Friday, June 20, 2008 | 2 a.m.
Beyond the Sun
In an attempt to juggle a surge of Medicaid bills, the state is putting a hold on some payments to University Medical Center and other health care providers, prompting fears of delays in receiving large amounts of anticipated cash.
State officials say souring economic conditions have spurred an increase in Medicaid enrollees, causing reimbursement requests to outstrip the amount of money Nevada budgeted for two Medicaid programs, one primarily for nursing home patients and the other for needy families.
The state realized last week that it had met its budgeted limit for payouts in one of those categories. It hit the limit in the second category this week.
So far, the state has put a hold on about $3 million in payouts, though state officials say other Medicaid programs could max out before the fiscal year ends June 30.
The state plans to make up for the delayed payments in the first week of July. That’s when the new fiscal year begins, which means Medicaid officials can tap into money the Legislature budgeted for fiscal 2009.
“It’s an authority issue, not a cash issue,” said Mike Willden, director of the state’s Health and Human Services Department, which administers Medicaid.
The delay might seem insignificant, but it is the health care industry’s equivalent of withholding a paycheck for a few days or weeks. That has some hospital administrators worried about having enough cash on hand to pay their expenses.
“It’s tough on smaller hospitals that rely on (reimbursements) to make payroll,” said Dwight Hansen, financial services director for the Nevada Hospital Association.
But big hospitals such as UMC also are concerned.
“It could potentially be a cash-flow problem depending on how many accounts are affected,” said Kathy Silver, UMC’s chief executive.
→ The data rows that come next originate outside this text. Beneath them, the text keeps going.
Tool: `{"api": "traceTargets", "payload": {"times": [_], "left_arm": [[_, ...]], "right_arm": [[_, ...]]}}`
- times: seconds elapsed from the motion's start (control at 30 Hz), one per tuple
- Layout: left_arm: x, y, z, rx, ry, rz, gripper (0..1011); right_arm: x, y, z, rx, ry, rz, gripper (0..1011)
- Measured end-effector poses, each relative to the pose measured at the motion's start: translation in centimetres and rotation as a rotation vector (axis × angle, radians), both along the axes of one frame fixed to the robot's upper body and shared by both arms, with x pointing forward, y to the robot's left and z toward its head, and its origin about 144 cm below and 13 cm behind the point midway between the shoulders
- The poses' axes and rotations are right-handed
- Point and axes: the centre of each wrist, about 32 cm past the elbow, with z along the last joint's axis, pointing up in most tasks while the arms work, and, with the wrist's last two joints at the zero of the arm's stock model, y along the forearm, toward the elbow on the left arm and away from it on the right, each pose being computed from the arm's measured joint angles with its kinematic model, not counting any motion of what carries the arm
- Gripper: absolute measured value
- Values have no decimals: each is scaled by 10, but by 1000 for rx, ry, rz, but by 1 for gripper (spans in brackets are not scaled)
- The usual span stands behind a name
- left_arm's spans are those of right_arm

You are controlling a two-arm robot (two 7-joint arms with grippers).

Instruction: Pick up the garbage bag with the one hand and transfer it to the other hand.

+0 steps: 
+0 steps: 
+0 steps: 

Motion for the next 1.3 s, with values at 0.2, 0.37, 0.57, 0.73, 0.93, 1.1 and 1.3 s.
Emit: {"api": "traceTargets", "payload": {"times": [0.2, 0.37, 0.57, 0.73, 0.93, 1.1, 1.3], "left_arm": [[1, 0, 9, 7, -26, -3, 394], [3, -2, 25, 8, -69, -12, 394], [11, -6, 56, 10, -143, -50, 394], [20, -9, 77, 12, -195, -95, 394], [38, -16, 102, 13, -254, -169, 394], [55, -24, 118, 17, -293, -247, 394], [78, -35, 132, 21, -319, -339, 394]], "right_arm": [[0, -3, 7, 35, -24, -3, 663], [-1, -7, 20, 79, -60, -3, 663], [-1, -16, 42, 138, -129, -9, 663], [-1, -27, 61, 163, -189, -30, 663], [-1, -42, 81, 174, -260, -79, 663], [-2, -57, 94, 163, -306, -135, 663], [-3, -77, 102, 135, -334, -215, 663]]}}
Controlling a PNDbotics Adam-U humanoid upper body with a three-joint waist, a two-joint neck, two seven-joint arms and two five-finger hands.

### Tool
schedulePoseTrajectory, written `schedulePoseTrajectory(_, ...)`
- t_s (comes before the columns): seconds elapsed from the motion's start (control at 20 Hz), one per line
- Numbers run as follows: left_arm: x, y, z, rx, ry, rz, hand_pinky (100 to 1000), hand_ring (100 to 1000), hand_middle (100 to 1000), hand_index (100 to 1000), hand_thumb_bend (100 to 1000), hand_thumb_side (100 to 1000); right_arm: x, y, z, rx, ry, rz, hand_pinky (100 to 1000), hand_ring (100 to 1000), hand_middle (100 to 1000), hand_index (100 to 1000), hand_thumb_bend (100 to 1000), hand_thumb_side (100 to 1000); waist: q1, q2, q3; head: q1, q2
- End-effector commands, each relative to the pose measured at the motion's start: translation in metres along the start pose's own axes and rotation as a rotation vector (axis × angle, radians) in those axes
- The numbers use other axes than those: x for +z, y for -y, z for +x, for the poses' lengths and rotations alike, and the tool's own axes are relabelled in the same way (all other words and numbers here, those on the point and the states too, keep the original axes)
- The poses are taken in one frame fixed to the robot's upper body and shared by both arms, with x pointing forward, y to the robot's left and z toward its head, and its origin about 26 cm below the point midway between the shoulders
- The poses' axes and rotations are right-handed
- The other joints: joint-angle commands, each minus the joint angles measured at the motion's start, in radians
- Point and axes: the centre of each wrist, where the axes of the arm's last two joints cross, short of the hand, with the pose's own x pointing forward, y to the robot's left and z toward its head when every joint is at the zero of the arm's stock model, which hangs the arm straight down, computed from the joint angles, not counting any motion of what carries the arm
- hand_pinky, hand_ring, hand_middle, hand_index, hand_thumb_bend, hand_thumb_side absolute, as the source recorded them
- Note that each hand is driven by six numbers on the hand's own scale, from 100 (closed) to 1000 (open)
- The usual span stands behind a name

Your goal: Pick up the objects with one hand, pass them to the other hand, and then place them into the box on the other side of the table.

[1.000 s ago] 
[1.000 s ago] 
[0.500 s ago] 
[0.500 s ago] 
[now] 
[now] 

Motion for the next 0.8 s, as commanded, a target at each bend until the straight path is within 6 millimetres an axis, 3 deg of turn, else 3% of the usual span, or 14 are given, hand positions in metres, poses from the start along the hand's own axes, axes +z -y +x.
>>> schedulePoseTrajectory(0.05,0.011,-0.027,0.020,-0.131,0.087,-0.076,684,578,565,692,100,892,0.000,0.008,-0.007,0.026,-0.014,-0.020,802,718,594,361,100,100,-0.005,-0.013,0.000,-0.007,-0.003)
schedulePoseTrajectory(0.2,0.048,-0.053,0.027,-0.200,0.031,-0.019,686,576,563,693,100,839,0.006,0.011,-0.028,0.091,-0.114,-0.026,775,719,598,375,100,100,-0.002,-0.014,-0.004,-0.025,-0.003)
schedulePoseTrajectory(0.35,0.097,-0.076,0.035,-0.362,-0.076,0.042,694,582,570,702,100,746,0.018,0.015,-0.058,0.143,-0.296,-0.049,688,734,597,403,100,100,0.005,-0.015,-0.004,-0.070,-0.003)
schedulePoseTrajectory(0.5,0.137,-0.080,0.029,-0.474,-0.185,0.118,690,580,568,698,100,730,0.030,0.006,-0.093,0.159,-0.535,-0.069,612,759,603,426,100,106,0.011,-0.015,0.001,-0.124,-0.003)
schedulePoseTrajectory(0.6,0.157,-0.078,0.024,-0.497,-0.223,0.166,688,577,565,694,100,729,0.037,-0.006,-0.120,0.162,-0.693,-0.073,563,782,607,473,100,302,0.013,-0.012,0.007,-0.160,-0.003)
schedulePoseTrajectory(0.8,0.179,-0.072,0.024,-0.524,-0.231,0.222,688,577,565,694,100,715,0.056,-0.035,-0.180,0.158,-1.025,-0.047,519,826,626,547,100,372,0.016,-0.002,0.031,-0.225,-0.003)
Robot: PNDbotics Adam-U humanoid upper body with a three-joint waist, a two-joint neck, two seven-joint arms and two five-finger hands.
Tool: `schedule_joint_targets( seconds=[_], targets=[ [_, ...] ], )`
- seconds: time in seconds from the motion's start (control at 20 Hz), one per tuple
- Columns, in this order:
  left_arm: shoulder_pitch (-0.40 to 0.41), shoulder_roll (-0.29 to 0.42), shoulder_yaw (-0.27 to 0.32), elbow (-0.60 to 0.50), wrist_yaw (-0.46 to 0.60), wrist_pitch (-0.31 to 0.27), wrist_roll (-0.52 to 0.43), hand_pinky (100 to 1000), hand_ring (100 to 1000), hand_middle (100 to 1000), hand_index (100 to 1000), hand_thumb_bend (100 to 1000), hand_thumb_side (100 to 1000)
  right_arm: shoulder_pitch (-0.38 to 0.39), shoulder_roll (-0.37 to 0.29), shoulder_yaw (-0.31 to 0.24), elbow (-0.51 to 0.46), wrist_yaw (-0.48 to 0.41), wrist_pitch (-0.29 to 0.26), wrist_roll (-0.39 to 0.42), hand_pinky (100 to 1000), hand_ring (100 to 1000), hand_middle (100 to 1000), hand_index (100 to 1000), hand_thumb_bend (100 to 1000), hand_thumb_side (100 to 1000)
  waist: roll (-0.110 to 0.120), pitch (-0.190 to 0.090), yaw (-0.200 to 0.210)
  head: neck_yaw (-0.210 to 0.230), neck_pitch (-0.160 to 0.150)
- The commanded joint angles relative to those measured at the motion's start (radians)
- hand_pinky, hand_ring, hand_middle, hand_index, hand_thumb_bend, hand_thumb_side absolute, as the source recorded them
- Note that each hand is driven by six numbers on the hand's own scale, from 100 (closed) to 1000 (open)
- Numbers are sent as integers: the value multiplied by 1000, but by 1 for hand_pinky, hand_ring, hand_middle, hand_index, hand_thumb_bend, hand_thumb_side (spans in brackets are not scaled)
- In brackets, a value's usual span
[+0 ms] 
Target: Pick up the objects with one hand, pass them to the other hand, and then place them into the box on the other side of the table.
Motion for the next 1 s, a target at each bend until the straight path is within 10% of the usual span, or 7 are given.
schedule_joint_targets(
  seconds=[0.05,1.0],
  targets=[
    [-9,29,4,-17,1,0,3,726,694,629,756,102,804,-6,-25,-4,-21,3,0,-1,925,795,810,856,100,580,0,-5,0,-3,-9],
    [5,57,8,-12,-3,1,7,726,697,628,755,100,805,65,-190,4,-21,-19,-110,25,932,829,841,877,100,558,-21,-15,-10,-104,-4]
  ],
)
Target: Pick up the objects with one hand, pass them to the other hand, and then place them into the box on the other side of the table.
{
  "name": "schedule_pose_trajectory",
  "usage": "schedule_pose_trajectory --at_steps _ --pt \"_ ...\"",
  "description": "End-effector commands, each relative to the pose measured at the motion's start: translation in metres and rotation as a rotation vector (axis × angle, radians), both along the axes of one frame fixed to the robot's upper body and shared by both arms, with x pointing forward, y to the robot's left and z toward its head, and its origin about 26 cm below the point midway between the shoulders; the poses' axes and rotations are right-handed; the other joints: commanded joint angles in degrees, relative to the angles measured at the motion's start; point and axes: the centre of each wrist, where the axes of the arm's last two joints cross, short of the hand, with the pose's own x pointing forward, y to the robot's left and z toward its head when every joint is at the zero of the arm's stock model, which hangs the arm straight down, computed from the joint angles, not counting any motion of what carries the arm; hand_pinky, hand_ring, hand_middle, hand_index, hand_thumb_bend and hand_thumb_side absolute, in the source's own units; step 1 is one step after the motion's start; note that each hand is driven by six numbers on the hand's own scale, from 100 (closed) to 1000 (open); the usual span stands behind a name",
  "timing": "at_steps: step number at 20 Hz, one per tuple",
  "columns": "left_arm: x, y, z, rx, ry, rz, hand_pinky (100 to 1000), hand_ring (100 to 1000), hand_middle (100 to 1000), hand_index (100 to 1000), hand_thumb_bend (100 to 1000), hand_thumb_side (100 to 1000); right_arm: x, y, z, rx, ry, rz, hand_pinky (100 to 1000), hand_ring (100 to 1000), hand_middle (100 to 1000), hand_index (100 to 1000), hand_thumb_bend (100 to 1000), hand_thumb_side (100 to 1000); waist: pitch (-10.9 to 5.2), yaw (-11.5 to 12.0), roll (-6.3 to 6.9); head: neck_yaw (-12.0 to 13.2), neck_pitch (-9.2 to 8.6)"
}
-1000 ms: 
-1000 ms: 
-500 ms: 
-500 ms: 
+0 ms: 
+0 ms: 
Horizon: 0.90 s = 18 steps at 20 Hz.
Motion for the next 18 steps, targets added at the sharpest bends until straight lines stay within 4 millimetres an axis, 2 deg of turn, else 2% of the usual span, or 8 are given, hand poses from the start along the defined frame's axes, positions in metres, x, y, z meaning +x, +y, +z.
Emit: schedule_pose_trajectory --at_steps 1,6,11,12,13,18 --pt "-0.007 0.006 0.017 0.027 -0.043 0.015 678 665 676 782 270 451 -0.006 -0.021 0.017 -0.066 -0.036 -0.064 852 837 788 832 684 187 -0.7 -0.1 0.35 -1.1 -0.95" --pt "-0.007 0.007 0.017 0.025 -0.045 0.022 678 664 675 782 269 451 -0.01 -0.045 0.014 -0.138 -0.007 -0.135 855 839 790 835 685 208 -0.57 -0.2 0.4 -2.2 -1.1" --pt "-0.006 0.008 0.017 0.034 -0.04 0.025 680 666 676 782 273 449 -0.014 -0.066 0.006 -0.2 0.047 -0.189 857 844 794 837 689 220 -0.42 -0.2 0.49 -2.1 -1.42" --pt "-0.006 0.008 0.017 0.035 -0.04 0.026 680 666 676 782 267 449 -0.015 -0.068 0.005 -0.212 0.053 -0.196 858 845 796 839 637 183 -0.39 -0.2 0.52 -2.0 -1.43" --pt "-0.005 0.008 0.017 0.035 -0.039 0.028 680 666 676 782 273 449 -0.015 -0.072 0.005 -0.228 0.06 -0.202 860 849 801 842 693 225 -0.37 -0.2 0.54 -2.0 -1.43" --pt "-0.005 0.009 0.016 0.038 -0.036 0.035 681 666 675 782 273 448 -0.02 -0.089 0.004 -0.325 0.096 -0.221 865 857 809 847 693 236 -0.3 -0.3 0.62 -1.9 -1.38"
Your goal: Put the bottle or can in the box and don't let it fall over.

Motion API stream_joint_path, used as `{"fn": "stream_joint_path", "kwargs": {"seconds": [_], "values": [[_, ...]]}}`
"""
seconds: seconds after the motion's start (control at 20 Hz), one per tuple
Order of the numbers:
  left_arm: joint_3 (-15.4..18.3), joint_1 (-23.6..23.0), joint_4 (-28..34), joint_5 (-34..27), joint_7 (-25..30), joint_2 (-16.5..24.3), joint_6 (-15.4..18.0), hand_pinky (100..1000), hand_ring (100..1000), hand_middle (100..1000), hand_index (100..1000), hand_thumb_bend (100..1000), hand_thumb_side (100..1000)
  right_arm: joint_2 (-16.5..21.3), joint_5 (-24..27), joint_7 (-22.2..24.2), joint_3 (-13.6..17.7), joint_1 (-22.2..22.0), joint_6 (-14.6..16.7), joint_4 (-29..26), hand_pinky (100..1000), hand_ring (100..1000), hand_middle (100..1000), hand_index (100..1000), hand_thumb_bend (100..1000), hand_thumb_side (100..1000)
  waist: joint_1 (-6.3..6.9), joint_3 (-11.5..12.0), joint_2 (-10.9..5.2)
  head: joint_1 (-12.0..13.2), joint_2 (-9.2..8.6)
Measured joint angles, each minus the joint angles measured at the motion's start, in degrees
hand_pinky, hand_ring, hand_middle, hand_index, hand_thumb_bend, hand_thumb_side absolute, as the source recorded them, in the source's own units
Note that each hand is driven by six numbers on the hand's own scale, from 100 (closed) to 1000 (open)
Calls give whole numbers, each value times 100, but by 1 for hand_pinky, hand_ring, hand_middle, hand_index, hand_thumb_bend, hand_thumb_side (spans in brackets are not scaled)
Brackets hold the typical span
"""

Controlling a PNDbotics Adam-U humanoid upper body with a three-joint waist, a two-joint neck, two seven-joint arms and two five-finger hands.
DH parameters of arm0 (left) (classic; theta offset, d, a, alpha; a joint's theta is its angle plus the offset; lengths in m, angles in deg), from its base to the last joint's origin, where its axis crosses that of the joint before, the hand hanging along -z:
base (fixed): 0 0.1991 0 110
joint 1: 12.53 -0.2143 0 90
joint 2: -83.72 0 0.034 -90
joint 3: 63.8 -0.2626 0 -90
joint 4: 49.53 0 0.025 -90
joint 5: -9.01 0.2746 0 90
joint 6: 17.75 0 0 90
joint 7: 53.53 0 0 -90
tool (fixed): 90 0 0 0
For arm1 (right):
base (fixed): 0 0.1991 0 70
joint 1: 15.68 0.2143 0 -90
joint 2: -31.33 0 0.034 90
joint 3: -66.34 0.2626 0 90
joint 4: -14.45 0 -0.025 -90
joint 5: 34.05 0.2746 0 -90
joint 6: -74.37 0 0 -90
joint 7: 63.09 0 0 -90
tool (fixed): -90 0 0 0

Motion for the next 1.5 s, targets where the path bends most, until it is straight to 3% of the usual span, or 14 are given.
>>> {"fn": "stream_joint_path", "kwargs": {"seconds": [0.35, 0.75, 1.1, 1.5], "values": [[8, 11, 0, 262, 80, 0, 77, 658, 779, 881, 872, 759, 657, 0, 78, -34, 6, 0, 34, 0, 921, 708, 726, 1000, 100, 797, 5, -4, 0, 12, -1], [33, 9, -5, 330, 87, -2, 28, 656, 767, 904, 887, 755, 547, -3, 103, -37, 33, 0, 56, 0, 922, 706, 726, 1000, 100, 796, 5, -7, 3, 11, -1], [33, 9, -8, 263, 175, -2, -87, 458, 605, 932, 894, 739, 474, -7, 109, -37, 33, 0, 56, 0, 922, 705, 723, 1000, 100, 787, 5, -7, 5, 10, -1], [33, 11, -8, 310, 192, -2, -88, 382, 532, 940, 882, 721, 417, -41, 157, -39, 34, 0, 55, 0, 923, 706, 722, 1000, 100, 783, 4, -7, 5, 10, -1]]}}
UMC expected to receive $6.8 million in Medicaid reimbursements from the state this month, but state officials say at least $500,000 of that will be delayed for about a week. As a result, UMC and other hospitals might have to delay purchases, shift money around or plead with the state for an advance.
The state has put off payments of some claims at the end of past fiscal years, but hospital officials say this year’s delays are coming earlier than usual and may affect more Medicaid programs.
Willden said Nevada’s Medicaid enrollees this fiscal year exceeded the number expected during the state’s 2007 budgeting process by about 118,000.
As a result, legislators gave Medicaid officials permission to spend $27 million of what had been budgeted for fiscal 2009. That and other factors created an expected $60 million Medicaid shortfall for fiscal 2009. Gov. Jim Gibbons erased that problem with a second round of state budget cuts this year, Willden said.
Now it looks as if the shortfall will exceed $60 million, Willden said.
Hospital officials are concerned about what that might mean.
“If nothing else changes, all they do is start the fiscal year with a bigger deficit,” Silver said. “Does that mean next year they’ll stop paying us in May?”
Willden plans to ask legislators to give him more flexibility to shift money between Medicaid accounts if one reaches its budgeted limit. The state has a tough job because it must forecast the need for Medicaid two years in advance, he said.
“You can certainly say we have some fault in this,” he said. “We under-projected the need.”
And with a Medicaid budget of $1.3 billion, if forecasts are off just 1 percent, it causes a shortfall of millions of dollars, he said.